Allied Esports Entertainment, Inc. announced Wednesday an agreement to sell its World Poker Tour to Element Partners, LLC. They sold it for $105 million. This was an increase over their previously agreed-upon price of $90.5 million. Allied Esports founded in Irvine, California, and operates the HyperX, Esports Arena.

“The company’s board of directors will assess any proposal in due course. To keep in check with the terms of their stock purchase agreement with Element Partners.” Allied Esports CEO Frank Ng told on Wednesday.

The two companies first struck a $78 million partnership for World Poker Tour in January. But Rhode Island-based Ballys offered a $100 million bid to take over Allied Esports in early March. A series of offers followed this in the following weeks.

The new Element deal follows a $105 million proposal from Bally’s. An Allied Press release on Tuesday said the board reviewed the Bally’s offer. They compared it with the new Element agreement. The board approved the latter.

Ballys monitored its $100 million offer with a new offer in mid-March. On March 19, Allied Esports announced an agreement with Element to sell World Poker Tour for $90.5 million.

Again Bally’s raised its own offer, first to $100 million and then $105 million. According to Allied Esports.

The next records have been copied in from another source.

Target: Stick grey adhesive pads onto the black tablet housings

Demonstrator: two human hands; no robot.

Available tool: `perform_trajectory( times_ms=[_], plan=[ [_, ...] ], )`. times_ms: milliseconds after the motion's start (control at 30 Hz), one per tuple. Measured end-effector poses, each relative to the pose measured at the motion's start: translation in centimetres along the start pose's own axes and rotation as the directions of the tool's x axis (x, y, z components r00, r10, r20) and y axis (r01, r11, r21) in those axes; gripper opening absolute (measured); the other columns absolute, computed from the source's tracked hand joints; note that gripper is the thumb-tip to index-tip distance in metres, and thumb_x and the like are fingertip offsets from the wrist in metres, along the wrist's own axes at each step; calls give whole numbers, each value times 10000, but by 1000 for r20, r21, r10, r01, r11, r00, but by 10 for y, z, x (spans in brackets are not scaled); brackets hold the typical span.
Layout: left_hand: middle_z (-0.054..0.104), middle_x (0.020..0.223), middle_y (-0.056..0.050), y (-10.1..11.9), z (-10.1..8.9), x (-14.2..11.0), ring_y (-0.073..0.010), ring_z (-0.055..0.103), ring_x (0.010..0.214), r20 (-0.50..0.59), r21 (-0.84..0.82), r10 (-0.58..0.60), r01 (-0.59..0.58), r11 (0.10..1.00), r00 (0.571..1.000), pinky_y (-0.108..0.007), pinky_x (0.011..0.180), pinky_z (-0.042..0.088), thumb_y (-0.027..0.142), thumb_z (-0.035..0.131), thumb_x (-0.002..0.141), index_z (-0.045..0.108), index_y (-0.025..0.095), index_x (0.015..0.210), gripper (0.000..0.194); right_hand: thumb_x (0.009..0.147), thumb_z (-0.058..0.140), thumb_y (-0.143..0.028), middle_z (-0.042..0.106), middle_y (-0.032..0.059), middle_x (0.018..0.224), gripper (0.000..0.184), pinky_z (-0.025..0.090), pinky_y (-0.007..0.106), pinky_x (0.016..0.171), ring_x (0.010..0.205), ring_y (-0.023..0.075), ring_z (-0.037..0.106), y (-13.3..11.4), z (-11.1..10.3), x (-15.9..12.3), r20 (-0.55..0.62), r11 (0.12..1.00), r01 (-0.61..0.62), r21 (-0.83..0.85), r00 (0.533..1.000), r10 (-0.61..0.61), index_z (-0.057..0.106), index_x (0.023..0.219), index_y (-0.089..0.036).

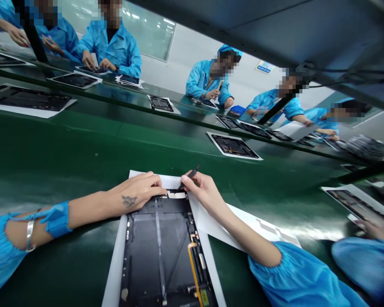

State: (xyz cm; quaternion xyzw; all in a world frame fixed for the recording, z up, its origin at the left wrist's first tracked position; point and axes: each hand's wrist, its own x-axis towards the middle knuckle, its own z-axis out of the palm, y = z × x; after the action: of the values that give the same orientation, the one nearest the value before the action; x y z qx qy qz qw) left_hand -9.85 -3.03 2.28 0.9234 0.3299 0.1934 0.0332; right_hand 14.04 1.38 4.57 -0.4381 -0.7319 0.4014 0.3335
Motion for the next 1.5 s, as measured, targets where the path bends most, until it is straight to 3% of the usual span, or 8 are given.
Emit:
perform_trajectory(
  times_ms=[133, 367, 600, 900, 1000, 1200, 1333, 1500],
  plan=[
    [629, 1065, -78, 1, -2, 0, -197, 568, 930, 11, 21, 10, -11, 1000, 1000, -309, 811, 503, 30, 430, 922, 629, 193, 1207, 384, 852, 615, -582, 671, 56, 768, 385, 471, 308, 644, 745, 230, 617, -2, 4, -9, -120, 997, 73, -11, 990, -74, 652, 751, -213],
    [647, 1063, -70, 1, -2, -2, -194, 585, 932, -21, 12, 19, -19, 1000, 1000, -310, 813, 509, 12, 431, 916, 636, 188, 1168, 370, 915, 578, -508, 706, 64, 845, 351, 464, 314, 663, 724, 218, 629, 0, 12, -14, 5, 988, 139, -70, 990, -139, 698, 763, -215],
    [652, 1063, -80, 2, -3, -1, -200, 588, 927, -11, 6, 27, -26, 1000, 1000, -320, 808, 516, 22, 416, 932, 644, 165, 1151, 347, 943, 580, -437, 725, 70, 824, 282, 492, 367, 782, 804, 237, 658, -7, 9, -19, 70, 940, 317, -124, 948, -310, 734, 832, -230],
    [649, 1049, -74, -2, 0, 0, -182, 583, 905, -36, -4, 36, -36, 999, 999, -291, 794, 519, 33, 404, 923, 650, 177, 1123, 349, 943, 568, -481, 730, 69, 836, 325, 489, 371, 798, 811, 240, 661, -7, 11, -19, 72, 947, 298, -120, 954, -291, 737, 816, -234],
    [663, 1033, -70, -2, 0, 2, -178, 591, 889, -53, 1, 60, -60, 998, 997, -277, 776, 514, 29, 412, 923, 657, 168, 1074, 320, 918, 583, -522, 726, 68, 824, 359, 488, 364, 773, 794, 243, 660, -8, 5, -17, 94, 967, 245, -71, 967, -239, 726, 776, -225],
    [672, 1119, -92, 4, -4, 2, -218, 597, 983, -39, 81, 114, -110, 991, 993, -323, 850, 498, 15, 416, 926, 611, 167, 1208, 376, 785, 692, -624, 666, 47, 762, 433, 506, 326, 712, 724, 209, 632, 4, -13, -16, -159, 989, -53, 139, 984, 76, 675, 754, -193],
    [650, 1125, -85, 4, -5, 2, -213, 574, 955, 1, 87, 107, -106, 990, 994, -315, 816, 487, 3, 415, 904, 591, 214, 1266, 455, 711, 751, -645, 624, 19, 668, 481, 539, 335, 709, 655, 185, 640, 13, -18, -19, -140, 948, -185, 261, 964, 226, 653, 747, -175],
    [637, 1117, -84, 4, -7, 4, -214, 564, 948, 18, 108, 114, -115, 987, 993, -309, 808, 473, 8, 388, 925, 594, 223, 1275, 460, 697, 769, -639, 626, 13, 633, 496, 544, 315, 665, 592, 155, 622, 14, -17, -21, -100, 927, -230, 298, 958, 270, 657, 743, -158]
  ],
)
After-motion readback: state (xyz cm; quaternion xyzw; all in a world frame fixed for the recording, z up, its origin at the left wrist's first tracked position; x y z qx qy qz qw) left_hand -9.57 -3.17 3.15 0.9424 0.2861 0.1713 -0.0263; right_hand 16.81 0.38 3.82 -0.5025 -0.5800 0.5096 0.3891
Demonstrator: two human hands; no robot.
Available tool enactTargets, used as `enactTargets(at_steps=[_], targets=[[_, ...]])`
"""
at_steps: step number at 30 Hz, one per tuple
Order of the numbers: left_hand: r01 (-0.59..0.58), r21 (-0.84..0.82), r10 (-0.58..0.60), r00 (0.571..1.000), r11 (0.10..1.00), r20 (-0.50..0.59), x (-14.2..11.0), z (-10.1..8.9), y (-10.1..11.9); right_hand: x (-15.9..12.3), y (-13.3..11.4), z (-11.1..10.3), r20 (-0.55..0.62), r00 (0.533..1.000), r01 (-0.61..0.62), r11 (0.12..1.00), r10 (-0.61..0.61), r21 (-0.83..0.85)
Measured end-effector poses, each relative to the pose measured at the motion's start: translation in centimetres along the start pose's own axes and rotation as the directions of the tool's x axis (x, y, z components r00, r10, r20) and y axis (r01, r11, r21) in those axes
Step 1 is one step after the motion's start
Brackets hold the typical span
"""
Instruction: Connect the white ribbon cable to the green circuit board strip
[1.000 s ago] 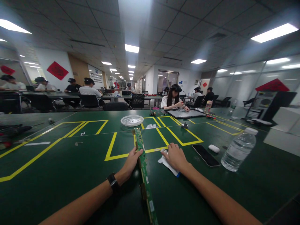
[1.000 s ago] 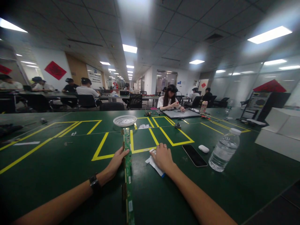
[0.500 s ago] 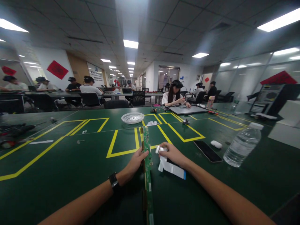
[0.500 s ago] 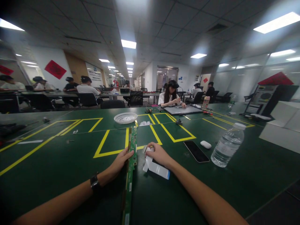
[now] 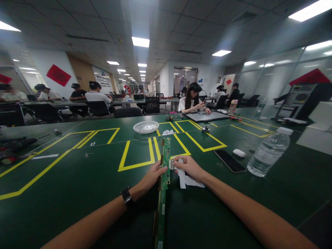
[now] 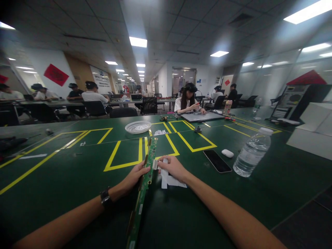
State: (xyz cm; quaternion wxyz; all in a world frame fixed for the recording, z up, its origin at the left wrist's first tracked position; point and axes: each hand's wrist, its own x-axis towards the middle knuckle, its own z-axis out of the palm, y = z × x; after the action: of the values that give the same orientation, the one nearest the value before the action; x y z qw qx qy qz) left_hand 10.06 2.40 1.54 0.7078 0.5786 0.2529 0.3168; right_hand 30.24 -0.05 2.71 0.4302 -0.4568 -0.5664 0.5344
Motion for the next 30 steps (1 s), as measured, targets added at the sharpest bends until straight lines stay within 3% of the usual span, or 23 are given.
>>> enactTargets(at_steps=[30], targets=[[-0.033,0.008,0.033,0.999,0.999,0.041,0.12,-0.2,-0.36,-0.18,-0.35,0.11,-0.016,0.999,0.031,0.998,-0.031,-0.046]])
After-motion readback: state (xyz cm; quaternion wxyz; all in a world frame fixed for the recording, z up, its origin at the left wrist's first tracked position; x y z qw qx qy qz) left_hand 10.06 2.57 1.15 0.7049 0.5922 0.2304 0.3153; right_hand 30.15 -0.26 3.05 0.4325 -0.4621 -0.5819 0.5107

The company then announced it had accepted the agreement with Element, Ng said.

Bally’s is unattached with the Strip casino. The regional gaming company, previously known as Twin Rivers Worldwide Holdings, operates gaming and racing facilities across the United States. Bally’s declined to give remarks on it.

The company revealed it was looking for a sale of its Esports business in the same Jan. 19 announcement regarding its World Poker Tour deal with Element.

Allied Esports spokesperson Brian Fisher said they encouraged the company by its fourth quarter. Adding the company is positive about in its balance sheet and “our ability to support Esports growth.”

“We listen to offers, but the sale of the Esports business is not a focus. We prioritize our attention on completing the sale of WPT,” Fisher said in a statement. “Once we finish the WPT transaction, we can then serve more energy to our strategy for Esports.”

Growth in Esports and gaming during the pandemic has “driven interest” for Allied Esports.

“Despite the many challenges caused by the COVID-19 pandemic. The (World Poker Tour) business has delivered significant and effective results. Through its online platforms and services, the company made useful contributions. Ng said in the statement.

“Also, Allied Esports, with its renowned HyperX Esports Arena Las Vegas and the best services, has generated market attention. As the Esports gained growth during the pandemic.”

“Because of COVID-19’s impact on the Company’s, we believe the sale of the WPT business will have significant capital. It will pave an avenue to determine new opportunities. And will deliver returns for all concerned,” he said.

Allied Esports would start with a new name. The company would pursue real-money gaming and other online entertainment.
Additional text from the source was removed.